JOHANNESBURG – South Africa‘s Steinhoff is likely to make an $800 million swoop for Britain’s Poundland, analysts say, as weaker sterling, a lower share price and downbeat economic outlook make the no-frills retailer’s valuation more enticing.
Under British takeover rules, the retail conglomerate, whose informal approach was snubbed by Poundland’s board on June 24, has until the end of the day on Wednesday to come up with a firm offer or walk away.
Moody’s reckons Steinhoff, which already owns 23% of Poundland, could write up to a 3.7 billion euro ($4.09 billion) cheque for acquisitions.
If Steinhoff goes ahead, it would be the company’s third attempt this year to bulk up its presence in Europe after walking away from high-profile takeover battles for Britain’s Home Retail and France’s Darty.
“I personally think that Steinhoff is going to make a firm offer because in rand terms Poundland is much more attractive than it was few weeks ago,” Momentum Wealth’s head Wayne McCurrie said.

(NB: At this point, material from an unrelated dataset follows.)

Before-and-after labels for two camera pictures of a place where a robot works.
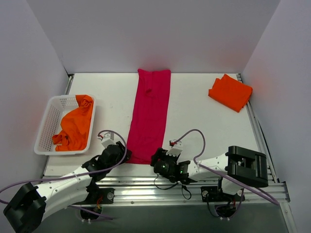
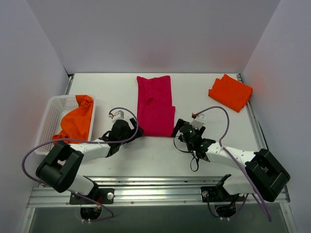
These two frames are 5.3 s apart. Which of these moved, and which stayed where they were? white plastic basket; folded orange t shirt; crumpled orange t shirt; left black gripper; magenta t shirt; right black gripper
Moved: right black gripper; left black gripper; magenta t shirt
Stayed: folded orange t shirt; crumpled orange t shirt; white plastic basket

Britain’s vote last month to leave the European Union has sent the pound to its lowest level in three decades and triggered downgrades for the world’s fifth largest economy, which some economists predict could slip into recession later this year.
The pound has dived about 15% against the rand since Steinhoff made its approach for Poundland on June 15.
Steinhoff, which sells beds and cupboards to lower-income shoppers in Europe, southern Africa and Asia, is keen to expand further in Europe, where pressure on consumer income has made Germany’s Aldi the fastest growing supermarket chain.
“Steinhoff made their first move in Poundland when no-one knew Brexit was going to happen, so you could argue that it would clearly be good news for them if the UK economy goes into a recession,” said Peel Hunt analyst Jonathan Pritchard in London.
Steinhoff, which moved its primary listing to Frankfurt to access deeper capital markets, declined to comment beyond the June 24 statement in which it said it was considering its position after Poundland’s board rebuffed its informal approach.
Buying Poundland, which sells every item at single price of a pound, would give Steinhoff more than 900 shops in Britain, Ireland and Spain.
Two London-based analysts who cover Poundland said Steinhoff could justify paying at least 220 pence per share for Poundland, valuing the company’s stock at 591 million pounds ($780 million).
But the board of the British retailer might have a hard time swallowing an offer that is about half what the shares fetched just a year ago.
“If you look at where Poundland has been trading over the last 12 months, you could justify 250 pence but I think Steinhoff will end up paying 220 pence,” one analyst said.
Poundland’s shares were little changed on Tuesday at 194.5 pence. Poundland reported a 13.5% fall in underlying full-year profit on June 16, hurt by subdued trading, adverse currency moves and the distraction of integrating the 99p Stores chain it bought last year.
Steinhoff, which counts South African retail mogul Christo Wiese as a board member and shareholder, has a reputation of buying underperforming companies that can benefit from its wide global network to source goods at lower prices.